EXERCISE GOAL
Retype, without any change, the first line of the records and every line after it through the one containing "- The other".
Content starts
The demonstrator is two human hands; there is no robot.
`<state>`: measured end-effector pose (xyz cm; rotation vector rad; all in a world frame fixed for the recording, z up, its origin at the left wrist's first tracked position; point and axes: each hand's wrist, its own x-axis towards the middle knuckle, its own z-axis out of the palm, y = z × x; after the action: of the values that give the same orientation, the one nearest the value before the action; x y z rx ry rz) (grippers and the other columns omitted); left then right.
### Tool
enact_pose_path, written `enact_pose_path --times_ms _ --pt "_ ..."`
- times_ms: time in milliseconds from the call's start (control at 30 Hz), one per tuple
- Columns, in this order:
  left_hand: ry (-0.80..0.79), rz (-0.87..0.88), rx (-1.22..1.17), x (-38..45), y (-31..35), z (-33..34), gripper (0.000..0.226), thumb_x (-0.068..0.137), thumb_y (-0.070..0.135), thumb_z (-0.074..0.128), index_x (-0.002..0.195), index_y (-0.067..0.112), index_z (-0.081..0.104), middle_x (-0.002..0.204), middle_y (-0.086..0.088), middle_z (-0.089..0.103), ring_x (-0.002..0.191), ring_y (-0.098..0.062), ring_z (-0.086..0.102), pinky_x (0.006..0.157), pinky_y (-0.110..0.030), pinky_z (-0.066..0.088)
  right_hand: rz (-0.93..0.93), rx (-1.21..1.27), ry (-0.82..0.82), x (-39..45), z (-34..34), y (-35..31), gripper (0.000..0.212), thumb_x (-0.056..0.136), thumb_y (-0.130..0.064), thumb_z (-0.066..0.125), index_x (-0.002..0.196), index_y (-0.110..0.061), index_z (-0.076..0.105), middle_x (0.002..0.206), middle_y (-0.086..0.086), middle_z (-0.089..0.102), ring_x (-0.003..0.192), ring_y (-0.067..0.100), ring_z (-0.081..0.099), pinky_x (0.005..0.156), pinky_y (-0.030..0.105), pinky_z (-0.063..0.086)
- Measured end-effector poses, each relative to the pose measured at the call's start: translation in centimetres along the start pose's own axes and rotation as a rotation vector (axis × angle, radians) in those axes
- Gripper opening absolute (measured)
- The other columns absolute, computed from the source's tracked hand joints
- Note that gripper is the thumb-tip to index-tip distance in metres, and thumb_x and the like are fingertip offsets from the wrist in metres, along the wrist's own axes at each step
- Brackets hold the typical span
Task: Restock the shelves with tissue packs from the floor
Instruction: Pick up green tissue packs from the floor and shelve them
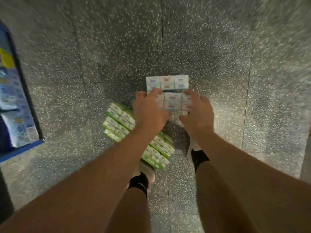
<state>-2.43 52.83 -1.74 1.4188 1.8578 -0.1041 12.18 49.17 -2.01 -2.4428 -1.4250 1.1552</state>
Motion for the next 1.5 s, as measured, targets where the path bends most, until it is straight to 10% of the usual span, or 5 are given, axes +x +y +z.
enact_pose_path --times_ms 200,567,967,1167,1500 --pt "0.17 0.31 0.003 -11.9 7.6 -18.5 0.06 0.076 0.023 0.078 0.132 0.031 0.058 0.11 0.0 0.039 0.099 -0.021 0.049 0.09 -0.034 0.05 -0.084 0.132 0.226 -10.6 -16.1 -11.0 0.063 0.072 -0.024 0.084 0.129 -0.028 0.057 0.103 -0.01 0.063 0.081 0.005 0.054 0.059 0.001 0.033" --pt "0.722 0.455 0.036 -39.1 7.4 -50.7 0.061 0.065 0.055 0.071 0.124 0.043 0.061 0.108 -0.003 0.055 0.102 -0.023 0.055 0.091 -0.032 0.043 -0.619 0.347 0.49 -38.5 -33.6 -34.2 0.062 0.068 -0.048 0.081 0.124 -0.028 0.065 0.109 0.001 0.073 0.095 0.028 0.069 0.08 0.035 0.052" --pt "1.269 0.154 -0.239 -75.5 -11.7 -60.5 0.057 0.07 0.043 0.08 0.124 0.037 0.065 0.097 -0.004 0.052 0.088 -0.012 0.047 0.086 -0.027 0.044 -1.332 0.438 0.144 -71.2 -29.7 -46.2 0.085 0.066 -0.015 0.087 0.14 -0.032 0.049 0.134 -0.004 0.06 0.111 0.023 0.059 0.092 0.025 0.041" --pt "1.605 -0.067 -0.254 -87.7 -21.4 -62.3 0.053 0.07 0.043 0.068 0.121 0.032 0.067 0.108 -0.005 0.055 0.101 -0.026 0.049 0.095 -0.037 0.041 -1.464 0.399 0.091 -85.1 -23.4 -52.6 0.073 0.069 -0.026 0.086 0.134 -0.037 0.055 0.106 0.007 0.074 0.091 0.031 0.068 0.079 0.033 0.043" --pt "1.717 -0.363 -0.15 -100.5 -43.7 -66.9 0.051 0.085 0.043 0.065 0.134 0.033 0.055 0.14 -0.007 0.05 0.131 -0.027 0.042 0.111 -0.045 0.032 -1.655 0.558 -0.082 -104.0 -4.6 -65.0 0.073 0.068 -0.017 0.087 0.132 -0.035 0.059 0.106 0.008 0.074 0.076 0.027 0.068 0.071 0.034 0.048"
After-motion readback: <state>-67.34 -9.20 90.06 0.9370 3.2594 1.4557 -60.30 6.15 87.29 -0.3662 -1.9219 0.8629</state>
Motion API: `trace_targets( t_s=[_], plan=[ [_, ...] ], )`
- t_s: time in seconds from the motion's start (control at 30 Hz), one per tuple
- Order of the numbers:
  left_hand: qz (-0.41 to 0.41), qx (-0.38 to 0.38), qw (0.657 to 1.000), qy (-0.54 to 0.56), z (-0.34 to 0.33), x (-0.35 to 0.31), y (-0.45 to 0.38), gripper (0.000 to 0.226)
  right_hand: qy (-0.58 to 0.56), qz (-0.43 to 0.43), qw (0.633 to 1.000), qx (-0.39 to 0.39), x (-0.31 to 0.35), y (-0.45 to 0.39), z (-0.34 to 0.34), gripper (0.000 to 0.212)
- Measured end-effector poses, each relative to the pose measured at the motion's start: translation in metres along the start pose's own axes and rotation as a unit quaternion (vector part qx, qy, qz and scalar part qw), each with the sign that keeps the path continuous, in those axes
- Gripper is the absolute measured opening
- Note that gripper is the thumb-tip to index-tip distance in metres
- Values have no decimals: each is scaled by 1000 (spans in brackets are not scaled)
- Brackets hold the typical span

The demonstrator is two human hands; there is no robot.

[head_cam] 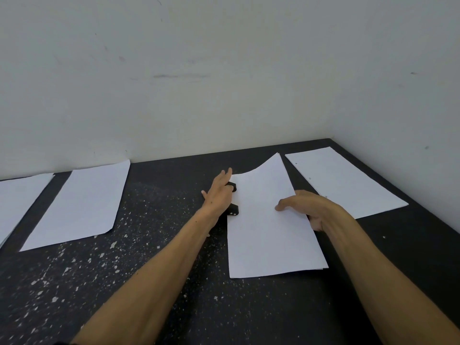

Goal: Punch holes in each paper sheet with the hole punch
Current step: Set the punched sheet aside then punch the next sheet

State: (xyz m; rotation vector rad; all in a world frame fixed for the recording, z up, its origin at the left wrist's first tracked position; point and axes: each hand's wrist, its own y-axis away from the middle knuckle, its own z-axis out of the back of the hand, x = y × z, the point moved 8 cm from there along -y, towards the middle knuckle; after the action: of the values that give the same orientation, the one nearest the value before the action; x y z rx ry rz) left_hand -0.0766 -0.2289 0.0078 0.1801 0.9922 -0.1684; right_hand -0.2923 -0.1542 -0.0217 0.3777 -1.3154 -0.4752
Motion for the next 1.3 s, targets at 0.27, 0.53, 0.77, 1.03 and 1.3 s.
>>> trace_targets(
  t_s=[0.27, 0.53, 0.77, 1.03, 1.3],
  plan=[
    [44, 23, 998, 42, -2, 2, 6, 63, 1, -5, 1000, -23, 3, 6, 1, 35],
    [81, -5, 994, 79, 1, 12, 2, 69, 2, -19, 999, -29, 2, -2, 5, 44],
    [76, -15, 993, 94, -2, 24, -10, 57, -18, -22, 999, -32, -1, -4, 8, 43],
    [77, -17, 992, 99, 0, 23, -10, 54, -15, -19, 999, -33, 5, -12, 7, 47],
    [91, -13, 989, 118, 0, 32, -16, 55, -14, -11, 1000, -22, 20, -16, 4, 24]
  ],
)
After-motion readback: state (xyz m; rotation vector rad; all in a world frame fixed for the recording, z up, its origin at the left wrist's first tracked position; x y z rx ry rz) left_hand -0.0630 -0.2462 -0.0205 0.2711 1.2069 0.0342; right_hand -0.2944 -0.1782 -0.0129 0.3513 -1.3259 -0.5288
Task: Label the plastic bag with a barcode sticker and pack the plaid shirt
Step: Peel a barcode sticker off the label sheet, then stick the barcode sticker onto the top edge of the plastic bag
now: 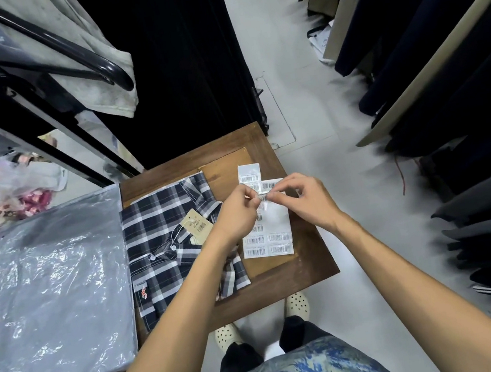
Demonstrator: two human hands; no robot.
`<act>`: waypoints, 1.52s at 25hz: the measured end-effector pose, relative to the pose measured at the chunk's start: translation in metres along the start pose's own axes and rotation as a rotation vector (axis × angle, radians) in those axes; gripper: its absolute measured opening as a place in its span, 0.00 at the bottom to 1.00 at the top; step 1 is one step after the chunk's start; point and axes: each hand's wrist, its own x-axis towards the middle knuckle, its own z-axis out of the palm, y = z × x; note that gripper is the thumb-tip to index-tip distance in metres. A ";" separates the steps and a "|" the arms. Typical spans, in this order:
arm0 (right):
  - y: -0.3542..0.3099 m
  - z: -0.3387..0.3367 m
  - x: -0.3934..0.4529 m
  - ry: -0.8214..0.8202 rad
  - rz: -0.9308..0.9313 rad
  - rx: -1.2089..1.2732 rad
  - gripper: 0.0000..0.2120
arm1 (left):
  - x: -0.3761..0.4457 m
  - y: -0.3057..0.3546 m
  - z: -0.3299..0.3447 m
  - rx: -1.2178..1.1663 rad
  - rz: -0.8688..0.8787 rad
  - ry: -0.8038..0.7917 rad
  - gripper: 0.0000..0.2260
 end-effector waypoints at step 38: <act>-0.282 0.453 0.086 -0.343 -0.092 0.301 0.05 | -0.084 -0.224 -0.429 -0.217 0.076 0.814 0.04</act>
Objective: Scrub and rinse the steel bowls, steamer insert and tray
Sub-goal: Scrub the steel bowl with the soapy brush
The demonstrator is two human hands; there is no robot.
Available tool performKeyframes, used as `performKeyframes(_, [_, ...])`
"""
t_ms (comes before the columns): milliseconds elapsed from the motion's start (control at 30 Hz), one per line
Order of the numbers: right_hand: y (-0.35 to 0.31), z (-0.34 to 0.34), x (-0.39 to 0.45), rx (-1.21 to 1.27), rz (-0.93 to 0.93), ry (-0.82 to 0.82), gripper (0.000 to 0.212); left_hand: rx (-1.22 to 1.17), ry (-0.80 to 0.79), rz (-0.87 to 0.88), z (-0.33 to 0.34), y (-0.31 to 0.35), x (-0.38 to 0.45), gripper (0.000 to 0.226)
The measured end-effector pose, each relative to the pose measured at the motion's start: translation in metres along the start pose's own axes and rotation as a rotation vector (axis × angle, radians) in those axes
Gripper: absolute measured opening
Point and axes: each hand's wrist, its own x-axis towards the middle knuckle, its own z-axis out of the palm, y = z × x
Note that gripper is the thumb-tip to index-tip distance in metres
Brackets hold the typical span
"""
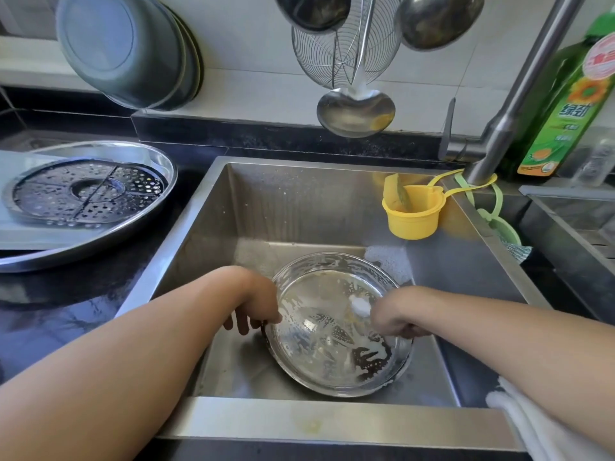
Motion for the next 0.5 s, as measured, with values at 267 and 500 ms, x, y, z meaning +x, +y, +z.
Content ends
RESPONSE BELOW
The demonstrator is two human hands; there is no robot.
`<state>`: measured end-effector pose (xyz cm; rotation vector rad; all in a world frame fixed for the recording, z up, its origin at the left wrist's first tracked position; point and axes: each hand's wrist, its own x-axis towards the middle knuckle, its own z-axis out of the palm, y = z × x; after the action: of the values that give the same orientation, the one nearest the value before the action; x y z rx ry rz) (grippers and the other columns omitted); left then right.
### Tool
enact_pose_path, written `enact_pose_path --times_ms _ --pt "_ ..."`
- times_ms: time in milliseconds from the call's start (control at 30 Hz), one per tuple
- Columns, in this order:
  left_hand: ry (-0.80..0.79), rz (-0.87..0.88), rx (-1.22..1.17), x (-38..45), y (-31..35), z (-33..34), gripper (0.000..0.226), thumb_x (-0.068..0.137), thumb_y (-0.070..0.135), thumb_z (-0.074..0.128), index_x (-0.002..0.195), index_y (-0.067..0.112), index_z (-0.081..0.104), middle_x (-0.002..0.204), middle_y (-0.086..0.088), middle_z (-0.089..0.103), ring_x (-0.002..0.191), ring_y (-0.098..0.062), ring_z (-0.086..0.102), pinky_x (0.006..0.157), pinky_y (-0.110..0.030), pinky_z (-0.066..0.088)
  right_hand: rz (-0.93..0.93), rx (-1.21..1.27), ry (-0.82..0.82), x (-39..45), z (-34..34), y (-35..31), gripper (0.000..0.212), thumb_x (-0.056..0.136), thumb_y (-0.130..0.064), thumb_z (-0.066..0.125), index_x (-0.002..0.196), index_y (-0.110..0.061), index_z (-0.076..0.105), middle_x (0.002..0.206), middle_y (-0.086..0.086), middle_z (-0.089..0.102), ring_x (-0.003..0.192), ring_y (-0.067..0.100), ring_z (-0.081..0.099), pinky_x (0.005..0.156), pinky_y (-0.030..0.105), pinky_z (-0.063..0.086)
- Measured end-effector poses, each relative to the pose measured at the call's start: translation in centimetres along the start pose's own axes and rotation as a rotation vector (axis × angle, radians) in those axes
- Gripper opening absolute (measured)
- The other columns absolute, computed from the source's tracked hand joints

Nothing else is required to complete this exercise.